■ **WHAT NEEDS TO BE DONE**
Repeat the listing that follows character for character, omitting images.

==========

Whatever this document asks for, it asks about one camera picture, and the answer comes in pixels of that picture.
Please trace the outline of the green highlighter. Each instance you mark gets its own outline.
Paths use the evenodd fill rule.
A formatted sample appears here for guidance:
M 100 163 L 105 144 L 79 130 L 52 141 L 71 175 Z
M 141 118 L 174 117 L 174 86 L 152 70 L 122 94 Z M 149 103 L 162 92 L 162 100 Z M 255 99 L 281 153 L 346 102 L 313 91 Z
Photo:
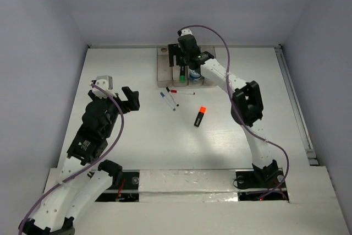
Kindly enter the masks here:
M 180 67 L 179 81 L 181 83 L 185 82 L 185 66 Z

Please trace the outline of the blue cleaning gel jar front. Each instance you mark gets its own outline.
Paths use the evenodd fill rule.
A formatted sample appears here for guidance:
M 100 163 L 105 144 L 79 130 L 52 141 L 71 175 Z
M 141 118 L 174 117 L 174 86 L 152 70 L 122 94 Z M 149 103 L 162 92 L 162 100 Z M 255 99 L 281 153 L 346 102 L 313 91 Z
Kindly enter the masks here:
M 203 76 L 197 71 L 189 69 L 189 80 L 192 83 L 197 84 L 203 81 Z

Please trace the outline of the orange highlighter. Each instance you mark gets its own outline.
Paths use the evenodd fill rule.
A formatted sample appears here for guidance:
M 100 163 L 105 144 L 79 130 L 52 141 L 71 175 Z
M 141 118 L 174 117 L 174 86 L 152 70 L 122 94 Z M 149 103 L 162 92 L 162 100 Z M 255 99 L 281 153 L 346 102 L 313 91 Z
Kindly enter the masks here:
M 194 126 L 195 127 L 199 127 L 200 126 L 201 121 L 202 121 L 205 113 L 206 113 L 206 107 L 201 106 L 200 109 L 199 109 L 199 112 L 198 112 L 198 114 L 196 116 L 195 122 L 194 122 Z

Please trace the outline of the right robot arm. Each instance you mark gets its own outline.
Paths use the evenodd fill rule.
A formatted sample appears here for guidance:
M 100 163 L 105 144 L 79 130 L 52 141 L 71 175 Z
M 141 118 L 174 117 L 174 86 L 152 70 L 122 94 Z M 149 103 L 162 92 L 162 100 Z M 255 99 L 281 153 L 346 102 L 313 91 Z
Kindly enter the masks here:
M 169 55 L 176 56 L 177 65 L 187 66 L 190 70 L 210 80 L 229 96 L 231 116 L 239 124 L 251 151 L 252 179 L 259 188 L 269 188 L 278 172 L 277 162 L 272 158 L 268 142 L 260 132 L 262 127 L 263 102 L 259 84 L 247 82 L 228 70 L 211 53 L 202 52 L 190 29 L 178 31 L 178 43 L 169 44 Z

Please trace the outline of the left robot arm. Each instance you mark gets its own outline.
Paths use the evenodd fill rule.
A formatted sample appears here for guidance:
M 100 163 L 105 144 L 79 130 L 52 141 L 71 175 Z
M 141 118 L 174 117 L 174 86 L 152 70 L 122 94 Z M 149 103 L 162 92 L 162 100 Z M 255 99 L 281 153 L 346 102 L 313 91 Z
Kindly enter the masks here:
M 139 92 L 122 88 L 126 100 L 92 85 L 82 125 L 67 151 L 55 185 L 32 206 L 19 225 L 19 234 L 74 234 L 75 224 L 108 188 L 124 185 L 121 165 L 106 159 L 107 139 L 117 118 L 140 108 Z

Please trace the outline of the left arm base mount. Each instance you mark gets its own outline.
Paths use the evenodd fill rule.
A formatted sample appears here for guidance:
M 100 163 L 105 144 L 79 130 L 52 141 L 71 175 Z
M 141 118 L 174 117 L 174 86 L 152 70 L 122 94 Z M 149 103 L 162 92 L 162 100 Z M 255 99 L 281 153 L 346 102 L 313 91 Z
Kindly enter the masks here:
M 95 202 L 138 202 L 140 171 L 123 171 L 118 184 L 113 184 L 105 190 Z

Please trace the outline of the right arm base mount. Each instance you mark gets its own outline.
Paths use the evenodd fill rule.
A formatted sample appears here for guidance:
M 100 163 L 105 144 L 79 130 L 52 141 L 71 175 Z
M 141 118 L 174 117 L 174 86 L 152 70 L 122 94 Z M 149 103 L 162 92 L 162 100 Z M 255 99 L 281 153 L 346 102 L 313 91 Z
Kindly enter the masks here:
M 233 186 L 237 189 L 239 201 L 289 201 L 285 182 L 277 187 L 283 176 L 279 170 L 267 182 L 260 183 L 254 171 L 236 171 Z

==========

■ **SOLUTION FOR THIS PROBLEM**
Whatever this document asks for, it asks about one camera picture, and the answer comes in pixels of that picture.
Please trace the outline of the green highlighter. Each instance you mark gets its own outline.
Paths use the evenodd fill rule.
A formatted sample appears here for guidance:
M 100 163 L 105 144 L 79 130 L 52 141 L 71 175 Z
M 141 118 L 174 117 L 174 86 L 152 70 L 122 94 Z M 149 103 L 162 92 L 162 100 Z M 255 99 L 281 153 L 346 102 L 313 91 Z
Photo:
Kindly enter the masks here:
M 180 67 L 179 81 L 181 83 L 185 82 L 185 66 Z

Please trace the outline of the blue cleaning gel jar front. Each instance you mark gets its own outline.
Paths use the evenodd fill rule.
A formatted sample appears here for guidance:
M 100 163 L 105 144 L 79 130 L 52 141 L 71 175 Z
M 141 118 L 174 117 L 174 86 L 152 70 L 122 94 Z M 149 103 L 162 92 L 162 100 Z M 255 99 L 281 153 L 346 102 L 313 91 Z
Kindly enter the masks here:
M 203 76 L 197 71 L 189 69 L 189 80 L 192 83 L 197 84 L 203 81 Z

Please trace the outline of the orange highlighter. Each instance you mark gets its own outline.
Paths use the evenodd fill rule.
A formatted sample appears here for guidance:
M 100 163 L 105 144 L 79 130 L 52 141 L 71 175 Z
M 141 118 L 174 117 L 174 86 L 152 70 L 122 94 Z M 149 103 L 162 92 L 162 100 Z M 255 99 L 281 153 L 346 102 L 313 91 Z
Kindly enter the masks here:
M 194 126 L 195 127 L 199 127 L 200 126 L 201 121 L 202 121 L 205 113 L 206 113 L 206 107 L 201 106 L 200 109 L 199 109 L 199 112 L 198 112 L 198 114 L 196 116 L 195 122 L 194 122 Z

Please trace the outline of the right robot arm. Each instance you mark gets its own outline.
Paths use the evenodd fill rule.
A formatted sample appears here for guidance:
M 100 163 L 105 144 L 79 130 L 52 141 L 71 175 Z
M 141 118 L 174 117 L 174 86 L 152 70 L 122 94 Z M 149 103 L 162 92 L 162 100 Z M 255 99 L 281 153 L 346 102 L 313 91 Z
Kindly enter the masks here:
M 169 55 L 176 56 L 177 65 L 187 66 L 190 70 L 210 80 L 229 96 L 231 116 L 239 124 L 251 151 L 252 179 L 259 188 L 269 188 L 278 172 L 277 162 L 272 158 L 268 142 L 260 132 L 262 127 L 263 102 L 259 84 L 247 82 L 228 70 L 211 53 L 202 52 L 190 29 L 178 31 L 178 43 L 169 44 Z

Please trace the outline of the left robot arm. Each instance you mark gets its own outline.
Paths use the evenodd fill rule.
A formatted sample appears here for guidance:
M 100 163 L 105 144 L 79 130 L 52 141 L 71 175 Z
M 141 118 L 174 117 L 174 86 L 152 70 L 122 94 Z M 149 103 L 162 92 L 162 100 Z M 255 99 L 281 153 L 346 102 L 313 91 Z
Kindly enter the masks here:
M 139 92 L 122 88 L 126 100 L 92 85 L 82 125 L 67 151 L 55 185 L 32 206 L 19 225 L 19 234 L 74 234 L 75 224 L 108 188 L 124 185 L 121 165 L 106 159 L 107 139 L 117 118 L 140 108 Z

Please trace the outline of the left arm base mount. Each instance you mark gets its own outline.
Paths use the evenodd fill rule.
A formatted sample appears here for guidance:
M 100 163 L 105 144 L 79 130 L 52 141 L 71 175 Z
M 141 118 L 174 117 L 174 86 L 152 70 L 122 94 Z M 149 103 L 162 92 L 162 100 Z M 255 99 L 281 153 L 346 102 L 313 91 Z
Kindly enter the masks here:
M 95 202 L 138 202 L 140 171 L 123 171 L 118 184 L 113 184 L 105 190 Z

Please trace the outline of the right arm base mount. Each instance you mark gets its own outline.
Paths use the evenodd fill rule.
A formatted sample appears here for guidance:
M 100 163 L 105 144 L 79 130 L 52 141 L 71 175 Z
M 141 118 L 174 117 L 174 86 L 152 70 L 122 94 Z M 149 103 L 162 92 L 162 100 Z M 255 99 L 281 153 L 346 102 L 313 91 Z
Kindly enter the masks here:
M 233 186 L 237 189 L 239 201 L 289 201 L 285 182 L 277 187 L 283 176 L 279 170 L 267 182 L 260 183 L 254 171 L 236 171 Z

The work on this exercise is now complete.